Summary Statistics for the Data
N M SD Skew Kurt
Outcome1 4.000 2.000 2.449 0.544 -2.944
Outcome2 4.000 6.000 2.449 0.544 -2.944
Covariances for the Data
Outcome1 Outcome2
Outcome1 6.000 3.000
Outcome2 3.000 6.000
Correlations for the Data
Outcome1 Outcome2
Outcome1 1.000 0.500
Outcome2 0.500 1.000
The table of inferential statistics shows the key elements to be calculated.
Hypothesis Tests for the Correlations
R SE df t p
Outcome1 & Outcome2 0.500 0.612 2.000 0.816 0.500
Descriptive Statistics: The descriptive statistics are calculated separately for each variable.
Sum of Cross Products: The Sum of Cross Products (“SCP”) is not easily determined solely from the summary statistics of the output, but rather from the data.

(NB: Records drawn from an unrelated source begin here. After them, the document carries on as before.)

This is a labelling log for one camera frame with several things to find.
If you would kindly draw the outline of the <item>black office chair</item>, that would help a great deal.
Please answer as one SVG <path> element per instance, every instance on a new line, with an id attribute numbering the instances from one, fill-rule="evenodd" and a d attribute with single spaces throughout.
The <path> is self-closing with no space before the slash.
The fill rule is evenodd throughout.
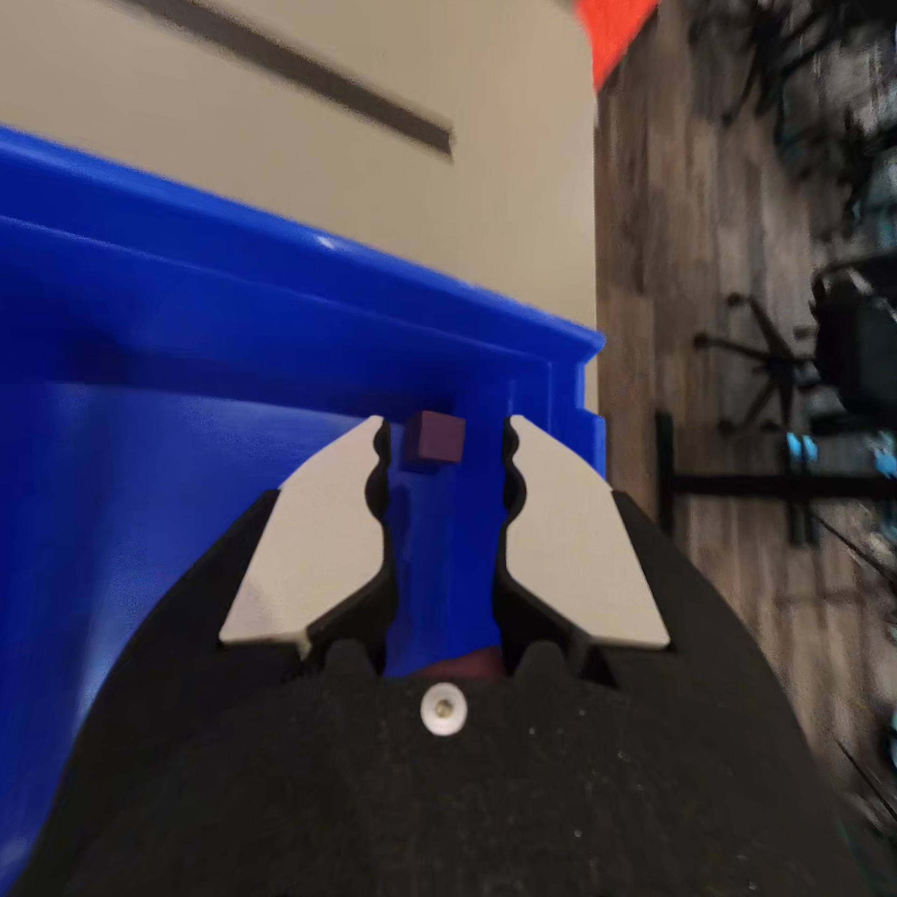
<path id="1" fill-rule="evenodd" d="M 813 275 L 812 294 L 810 353 L 799 353 L 766 308 L 748 294 L 731 293 L 726 304 L 750 309 L 764 349 L 705 332 L 694 336 L 695 350 L 742 356 L 755 364 L 756 373 L 766 376 L 743 420 L 721 420 L 721 432 L 745 432 L 756 423 L 765 432 L 790 431 L 797 395 L 820 388 L 834 391 L 840 410 L 813 419 L 809 423 L 813 436 L 895 432 L 895 249 L 825 266 Z"/>

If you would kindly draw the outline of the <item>black metal frame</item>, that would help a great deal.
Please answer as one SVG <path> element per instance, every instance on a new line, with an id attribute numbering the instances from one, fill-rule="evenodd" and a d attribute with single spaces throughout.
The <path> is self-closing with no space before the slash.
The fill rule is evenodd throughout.
<path id="1" fill-rule="evenodd" d="M 680 496 L 726 499 L 768 499 L 787 512 L 790 543 L 818 547 L 823 529 L 833 525 L 814 510 L 822 501 L 866 502 L 884 512 L 895 532 L 895 448 L 873 447 L 872 465 L 858 473 L 826 472 L 819 441 L 809 434 L 787 432 L 773 474 L 686 474 L 676 470 L 675 425 L 669 413 L 655 413 L 656 510 L 661 527 L 671 534 L 675 504 Z"/>

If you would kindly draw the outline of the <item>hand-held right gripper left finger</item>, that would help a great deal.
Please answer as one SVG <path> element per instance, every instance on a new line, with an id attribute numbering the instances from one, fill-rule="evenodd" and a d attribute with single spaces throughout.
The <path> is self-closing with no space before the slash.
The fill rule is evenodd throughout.
<path id="1" fill-rule="evenodd" d="M 219 631 L 224 645 L 290 644 L 308 662 L 357 641 L 383 671 L 398 611 L 390 463 L 390 425 L 371 416 L 283 481 Z"/>

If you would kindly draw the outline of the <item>purple wooden cube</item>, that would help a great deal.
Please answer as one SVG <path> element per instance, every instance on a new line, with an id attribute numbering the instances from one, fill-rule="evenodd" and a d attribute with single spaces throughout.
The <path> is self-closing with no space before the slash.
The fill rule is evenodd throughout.
<path id="1" fill-rule="evenodd" d="M 464 456 L 466 422 L 452 414 L 420 410 L 404 424 L 401 467 L 412 473 L 431 473 L 460 465 Z"/>

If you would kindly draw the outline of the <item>orange traffic cone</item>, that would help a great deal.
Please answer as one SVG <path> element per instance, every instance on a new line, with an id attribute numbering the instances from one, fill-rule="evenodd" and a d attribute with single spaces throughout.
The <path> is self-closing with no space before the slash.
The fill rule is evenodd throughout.
<path id="1" fill-rule="evenodd" d="M 574 1 L 573 11 L 589 39 L 596 93 L 627 54 L 659 1 Z"/>

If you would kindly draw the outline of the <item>blue plastic bin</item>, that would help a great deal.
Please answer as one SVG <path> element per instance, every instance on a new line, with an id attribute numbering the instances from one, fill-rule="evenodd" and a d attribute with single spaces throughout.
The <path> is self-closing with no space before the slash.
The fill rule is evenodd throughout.
<path id="1" fill-rule="evenodd" d="M 334 234 L 2 129 L 2 891 L 146 615 L 256 498 L 391 423 L 387 673 L 499 641 L 504 419 L 605 474 L 597 331 Z M 463 417 L 462 463 L 401 467 Z"/>

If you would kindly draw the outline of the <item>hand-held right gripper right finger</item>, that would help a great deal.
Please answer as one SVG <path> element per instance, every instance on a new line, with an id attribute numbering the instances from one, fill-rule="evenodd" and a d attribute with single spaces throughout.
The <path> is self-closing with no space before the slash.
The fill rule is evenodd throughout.
<path id="1" fill-rule="evenodd" d="M 660 652 L 671 637 L 608 482 L 521 414 L 503 425 L 503 506 L 491 611 L 513 674 L 554 644 L 575 676 L 605 673 L 604 648 Z"/>

\[SCP = \sum ( X - M_X ) ( Y - M_Y ) = ( 0 - 2.000 ) ( 4 - 6.000 ) + ( 0 - 2.000 )( 7 - 6.000 ) + ( 3 - 2.000 )( 4 - 6.000 ) + (5 - 2.000)(9 - 6.000) = 9.000\]
Covariance: The Covariance (“COV”) is a function of the Sum of Cross Products and the sample size:
\[COV = \frac{SCP}{(N - 1)} = \frac{9.000}{(4 - 1)} = 3.000\]
Pearson Correlation Coefficient: The Pearson Correlation Coefficient (“r”) is a function of the Covariance and the Standard Deviations of both variables:
\[r = \frac{COV}{(SD_X) (SD_Y)} = \frac{3.000}{(2.449) (2.449)} = .500\]
Correlations provide a measure of statistical relationship between two variables.
For the participants (N = 4), the scores on Outcome 1 (M = 2.00, SD = 2.45) and Outcome 2 (M = 6.00, SD = 2.45) were moderately correlated, r(2) = .50.
Note that correlations can also have inferential information associated with them (and that this information should be summarized if it is available and of interest).
For the participants (N = 4), the scores on Outcome 1 (M = 2.00, SD = 2.45) and Outcome 2 (M = 6.00, SD = 2.45) were moderately but not statistically significantly correlated, r(2) = .50, 95% CI [-0.89, 0.99], p = .500.